> **THE TASK**: Quote every line of the data below as it stands, omitting pictures.

> **DATA EXCERPT**:
= = = =
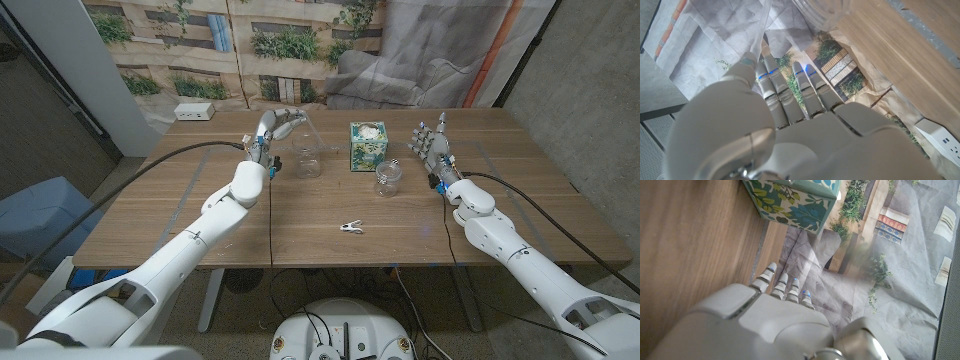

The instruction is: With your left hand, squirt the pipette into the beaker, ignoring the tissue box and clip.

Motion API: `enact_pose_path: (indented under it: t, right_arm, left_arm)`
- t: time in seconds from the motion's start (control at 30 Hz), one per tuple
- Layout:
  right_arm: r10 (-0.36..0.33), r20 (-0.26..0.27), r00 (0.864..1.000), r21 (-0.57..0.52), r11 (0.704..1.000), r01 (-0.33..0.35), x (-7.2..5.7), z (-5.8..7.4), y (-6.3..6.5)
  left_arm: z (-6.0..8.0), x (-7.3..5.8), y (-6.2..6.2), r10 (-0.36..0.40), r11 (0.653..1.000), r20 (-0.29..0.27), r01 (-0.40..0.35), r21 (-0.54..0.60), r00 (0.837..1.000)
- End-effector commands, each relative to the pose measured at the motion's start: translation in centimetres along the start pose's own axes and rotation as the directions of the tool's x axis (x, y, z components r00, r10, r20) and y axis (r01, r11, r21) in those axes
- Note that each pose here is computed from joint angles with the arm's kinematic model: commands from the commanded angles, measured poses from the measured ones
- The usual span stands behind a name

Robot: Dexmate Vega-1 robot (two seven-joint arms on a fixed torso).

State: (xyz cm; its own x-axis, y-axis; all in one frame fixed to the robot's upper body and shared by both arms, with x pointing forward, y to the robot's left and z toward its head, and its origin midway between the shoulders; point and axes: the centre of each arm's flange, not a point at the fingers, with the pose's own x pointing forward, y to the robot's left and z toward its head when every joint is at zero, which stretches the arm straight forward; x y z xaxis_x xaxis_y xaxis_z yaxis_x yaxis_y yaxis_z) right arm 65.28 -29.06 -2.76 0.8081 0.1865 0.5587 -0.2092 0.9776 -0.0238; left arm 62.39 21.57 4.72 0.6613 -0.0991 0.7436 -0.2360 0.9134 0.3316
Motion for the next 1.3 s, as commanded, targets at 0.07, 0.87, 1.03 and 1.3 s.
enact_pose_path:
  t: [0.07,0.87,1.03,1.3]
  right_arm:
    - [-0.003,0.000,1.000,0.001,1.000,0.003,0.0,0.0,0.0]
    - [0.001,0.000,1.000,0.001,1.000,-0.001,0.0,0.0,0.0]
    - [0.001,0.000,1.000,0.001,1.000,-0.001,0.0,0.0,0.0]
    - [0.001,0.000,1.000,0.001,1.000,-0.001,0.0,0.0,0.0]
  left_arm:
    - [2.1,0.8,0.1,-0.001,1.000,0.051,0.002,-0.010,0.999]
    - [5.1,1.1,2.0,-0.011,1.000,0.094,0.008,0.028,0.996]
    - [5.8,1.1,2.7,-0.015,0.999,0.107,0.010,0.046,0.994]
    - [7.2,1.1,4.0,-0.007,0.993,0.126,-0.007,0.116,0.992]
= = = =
> **RESPONSE BOX**:
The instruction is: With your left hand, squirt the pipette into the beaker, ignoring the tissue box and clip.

Motion API: `enact_pose_path: (indented under it: t, right_arm, left_arm)`
- t: time in seconds from the motion's start (control at 30 Hz), one per tuple
- Layout:
  right_arm: r10 (-0.36..0.33), r20 (-0.26..0.27), r00 (0.864..1.000), r21 (-0.57..0.52), r11 (0.704..1.000), r01 (-0.33..0.35), x (-7.2..5.7), z (-5.8..7.4), y (-6.3..6.5)
  left_arm: z (-6.0..8.0), x (-7.3..5.8), y (-6.2..6.2), r10 (-0.36..0.40), r11 (0.653..1.000), r20 (-0.29..0.27), r01 (-0.40..0.35), r21 (-0.54..0.60), r00 (0.837..1.000)
- End-effector commands, each relative to the pose measured at the motion's start: translation in centimetres along the start pose's own axes and rotation as the directions of the tool's x axis (x, y, z components r00, r10, r20) and y axis (r01, r11, r21) in those axes
- Note that each pose here is computed from joint angles with the arm's kinematic model: commands from the commanded angles, measured poses from the measured ones
- The usual span stands behind a name

Robot: Dexmate Vega-1 robot (two seven-joint arms on a fixed torso).

State: (xyz cm; its own x-axis, y-axis; all in one frame fixed to the robot's upper body and shared by both arms, with x pointing forward, y to the robot's left and z toward its head, and its origin midway between the shoulders; point and axes: the centre of each arm's flange, not a point at the fingers, with the pose's own x pointing forward, y to the robot's left and z toward its head when every joint is at zero, which stretches the arm straight forward; x y z xaxis_x xaxis_y xaxis_z yaxis_x yaxis_y yaxis_z) right arm 65.28 -29.06 -2.76 0.8081 0.1865 0.5587 -0.2092 0.9776 -0.0238; left arm 62.39 21.57 4.72 0.6613 -0.0991 0.7436 -0.2360 0.9134 0.3316
Motion for the next 1.3 s, as commanded, targets at 0.07, 0.87, 1.03 and 1.3 s.
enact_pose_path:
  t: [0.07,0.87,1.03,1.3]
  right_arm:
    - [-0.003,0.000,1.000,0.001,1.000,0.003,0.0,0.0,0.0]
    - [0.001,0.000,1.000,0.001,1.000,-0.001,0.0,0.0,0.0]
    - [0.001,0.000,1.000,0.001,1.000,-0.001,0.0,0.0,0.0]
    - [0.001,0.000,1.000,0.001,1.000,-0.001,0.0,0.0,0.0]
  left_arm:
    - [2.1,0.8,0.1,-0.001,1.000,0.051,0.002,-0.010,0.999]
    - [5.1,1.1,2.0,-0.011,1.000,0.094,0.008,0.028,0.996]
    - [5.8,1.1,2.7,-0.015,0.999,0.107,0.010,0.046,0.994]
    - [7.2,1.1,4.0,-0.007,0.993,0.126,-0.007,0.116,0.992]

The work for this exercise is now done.